*Exercise instructions*. Repeat word for word the lines from the one containing "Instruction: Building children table" to the end of the material below, and leave all pictures out.

*Exercise data*.
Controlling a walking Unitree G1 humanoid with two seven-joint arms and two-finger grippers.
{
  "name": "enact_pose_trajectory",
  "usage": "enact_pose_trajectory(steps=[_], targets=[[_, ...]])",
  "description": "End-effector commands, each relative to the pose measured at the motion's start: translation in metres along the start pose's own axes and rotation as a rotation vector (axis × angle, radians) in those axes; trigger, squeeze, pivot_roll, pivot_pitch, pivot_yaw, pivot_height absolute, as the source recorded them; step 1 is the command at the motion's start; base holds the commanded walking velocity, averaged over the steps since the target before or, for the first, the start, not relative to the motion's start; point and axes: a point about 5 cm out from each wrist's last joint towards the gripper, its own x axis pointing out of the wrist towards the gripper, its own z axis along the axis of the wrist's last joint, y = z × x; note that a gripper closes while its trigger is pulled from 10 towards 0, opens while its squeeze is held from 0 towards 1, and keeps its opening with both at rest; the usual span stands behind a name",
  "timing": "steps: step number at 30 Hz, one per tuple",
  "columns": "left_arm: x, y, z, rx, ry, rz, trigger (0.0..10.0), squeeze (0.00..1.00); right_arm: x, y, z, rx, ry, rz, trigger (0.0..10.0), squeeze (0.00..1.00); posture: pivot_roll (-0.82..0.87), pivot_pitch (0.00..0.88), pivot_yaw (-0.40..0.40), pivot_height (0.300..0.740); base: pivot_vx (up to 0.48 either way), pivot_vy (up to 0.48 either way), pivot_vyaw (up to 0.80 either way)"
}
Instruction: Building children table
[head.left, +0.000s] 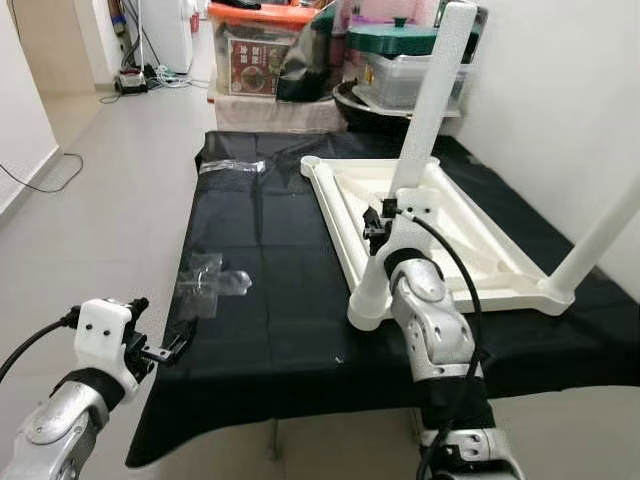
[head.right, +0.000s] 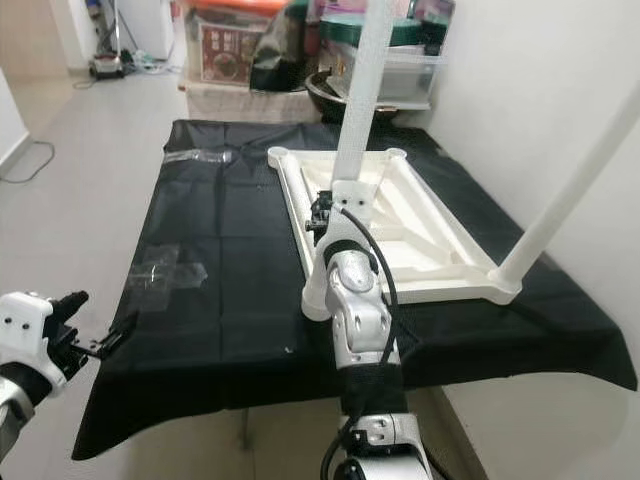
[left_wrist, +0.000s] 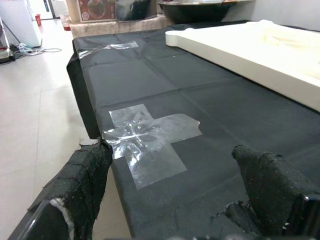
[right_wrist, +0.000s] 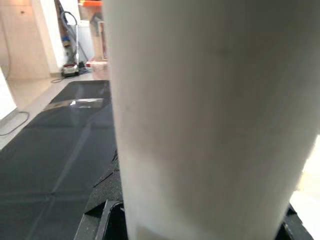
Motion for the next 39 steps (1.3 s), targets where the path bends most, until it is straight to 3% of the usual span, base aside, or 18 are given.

*Output*.
Instruction: Building children table
[head.left, +0.000s] 
[head.right, +0.000s] 
[left_wrist, +0.000s] 
[right_wrist, +0.000s] 
Motion for the next 39 steps (1.3 s), targets where the path bends most, until it is straight to 3% of the usual span, base aside, or 18 are given.

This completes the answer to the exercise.